I received a letter last week several days after my birthday. I don't receive many letters anymore. I don't think most people do. This letter was folded and inside of a card that pictures a cat opening a present. It's the kind of card sold in Dollar Stores. The illustration is cutesy; the coloration is vivid. Above the drawing, it reads: "A Birthday Wish for You". The typed letter inside the card is two-and-a-half pages long. It's taped together rather than stapled. The third page is cut in two, just under the signature. Writing is on the back of the half of the third page. It's crossed out, and it's clear that the rest of the sentence is why the paper was cut in two. The sender decided to exclude it. The words on the page are the end of a sentence. They have lines scratched through them but I can read them. Well, I can kind of read them. The words are either: "take it!" or "fake it!"

I'm standing in my kitchen going through a stack of mail. Half of it goes immediately into the recycle bin while the other half into piles based on requirements. It's eleven o'clock at night. I'm moving quickly through the mail. The letter inside the card stops me.
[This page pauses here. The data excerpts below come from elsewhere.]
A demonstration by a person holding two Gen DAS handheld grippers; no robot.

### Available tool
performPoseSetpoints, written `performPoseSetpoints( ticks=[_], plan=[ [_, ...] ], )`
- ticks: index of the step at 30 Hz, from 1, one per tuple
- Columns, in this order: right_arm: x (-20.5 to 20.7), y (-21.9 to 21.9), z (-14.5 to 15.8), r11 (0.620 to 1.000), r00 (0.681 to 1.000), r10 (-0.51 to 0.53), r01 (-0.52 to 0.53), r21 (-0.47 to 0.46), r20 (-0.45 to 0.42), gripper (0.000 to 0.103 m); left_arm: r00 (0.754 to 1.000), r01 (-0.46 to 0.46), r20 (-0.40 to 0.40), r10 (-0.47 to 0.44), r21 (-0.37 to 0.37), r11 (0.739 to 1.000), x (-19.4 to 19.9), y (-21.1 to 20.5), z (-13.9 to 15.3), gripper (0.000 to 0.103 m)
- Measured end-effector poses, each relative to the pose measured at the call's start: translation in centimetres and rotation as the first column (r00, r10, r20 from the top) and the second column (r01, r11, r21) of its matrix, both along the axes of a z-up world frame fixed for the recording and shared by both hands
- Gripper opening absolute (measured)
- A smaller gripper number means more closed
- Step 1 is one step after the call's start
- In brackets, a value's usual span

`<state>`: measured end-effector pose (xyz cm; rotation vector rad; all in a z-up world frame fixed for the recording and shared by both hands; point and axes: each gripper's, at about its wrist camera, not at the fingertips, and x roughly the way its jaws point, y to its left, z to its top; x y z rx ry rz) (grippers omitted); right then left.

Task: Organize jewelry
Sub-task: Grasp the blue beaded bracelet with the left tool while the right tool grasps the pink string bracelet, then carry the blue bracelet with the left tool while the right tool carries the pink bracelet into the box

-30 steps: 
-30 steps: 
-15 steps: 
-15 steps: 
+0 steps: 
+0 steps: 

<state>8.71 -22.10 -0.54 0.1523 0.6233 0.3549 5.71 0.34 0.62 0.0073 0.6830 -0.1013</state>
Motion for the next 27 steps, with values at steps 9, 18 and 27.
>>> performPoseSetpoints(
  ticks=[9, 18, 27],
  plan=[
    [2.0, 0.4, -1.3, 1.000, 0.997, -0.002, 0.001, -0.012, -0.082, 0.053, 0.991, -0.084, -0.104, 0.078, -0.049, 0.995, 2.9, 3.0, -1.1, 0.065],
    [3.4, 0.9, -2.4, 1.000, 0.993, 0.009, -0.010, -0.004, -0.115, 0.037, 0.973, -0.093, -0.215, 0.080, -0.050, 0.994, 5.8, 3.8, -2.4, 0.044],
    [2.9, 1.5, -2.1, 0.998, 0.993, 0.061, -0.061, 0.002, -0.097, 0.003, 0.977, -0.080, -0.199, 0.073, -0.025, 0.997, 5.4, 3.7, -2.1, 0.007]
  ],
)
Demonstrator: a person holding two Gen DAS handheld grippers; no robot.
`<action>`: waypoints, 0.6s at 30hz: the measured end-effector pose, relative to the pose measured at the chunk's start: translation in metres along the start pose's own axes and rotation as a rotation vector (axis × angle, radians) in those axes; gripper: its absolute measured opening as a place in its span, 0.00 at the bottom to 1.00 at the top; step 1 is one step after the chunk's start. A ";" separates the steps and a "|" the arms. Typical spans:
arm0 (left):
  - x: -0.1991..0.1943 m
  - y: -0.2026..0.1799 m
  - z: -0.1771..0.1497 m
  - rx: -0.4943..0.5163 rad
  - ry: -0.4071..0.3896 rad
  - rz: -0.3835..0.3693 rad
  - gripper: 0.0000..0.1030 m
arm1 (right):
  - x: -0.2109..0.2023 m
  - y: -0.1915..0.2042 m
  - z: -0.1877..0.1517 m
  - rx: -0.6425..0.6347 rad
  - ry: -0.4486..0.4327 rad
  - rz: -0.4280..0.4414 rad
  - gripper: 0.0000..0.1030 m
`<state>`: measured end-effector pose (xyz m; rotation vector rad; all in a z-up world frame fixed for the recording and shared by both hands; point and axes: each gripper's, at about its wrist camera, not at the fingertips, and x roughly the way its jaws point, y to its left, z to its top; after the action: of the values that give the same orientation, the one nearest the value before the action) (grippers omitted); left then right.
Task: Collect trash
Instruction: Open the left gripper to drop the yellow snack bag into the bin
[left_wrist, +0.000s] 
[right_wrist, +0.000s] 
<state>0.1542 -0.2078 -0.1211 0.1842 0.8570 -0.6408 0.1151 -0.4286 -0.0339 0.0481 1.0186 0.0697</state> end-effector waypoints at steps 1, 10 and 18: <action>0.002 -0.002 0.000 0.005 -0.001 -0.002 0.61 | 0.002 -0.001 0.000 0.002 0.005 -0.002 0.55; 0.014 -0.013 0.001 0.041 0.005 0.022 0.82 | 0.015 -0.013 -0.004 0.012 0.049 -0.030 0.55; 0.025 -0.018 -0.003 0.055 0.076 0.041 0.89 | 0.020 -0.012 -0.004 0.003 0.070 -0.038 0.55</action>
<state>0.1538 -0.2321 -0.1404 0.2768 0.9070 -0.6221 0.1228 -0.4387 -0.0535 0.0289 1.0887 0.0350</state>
Its sender is a friend. She's not a close friend but someone I saw on a regular basis for a period when I lived in Manhattan. She worked for a doctor I frequented when pregnant with my oldest daughter. She's Eastern European. She's kind. She's industrious. She's had a hard life. She's separated from her husband, and she has one daughter who is mentally ill. Her daughter stopped taking the medication that stabilizes her to have children. The break from it was supposed to be temporary during each pregnancy. My friend spends her days worrying about her daughter.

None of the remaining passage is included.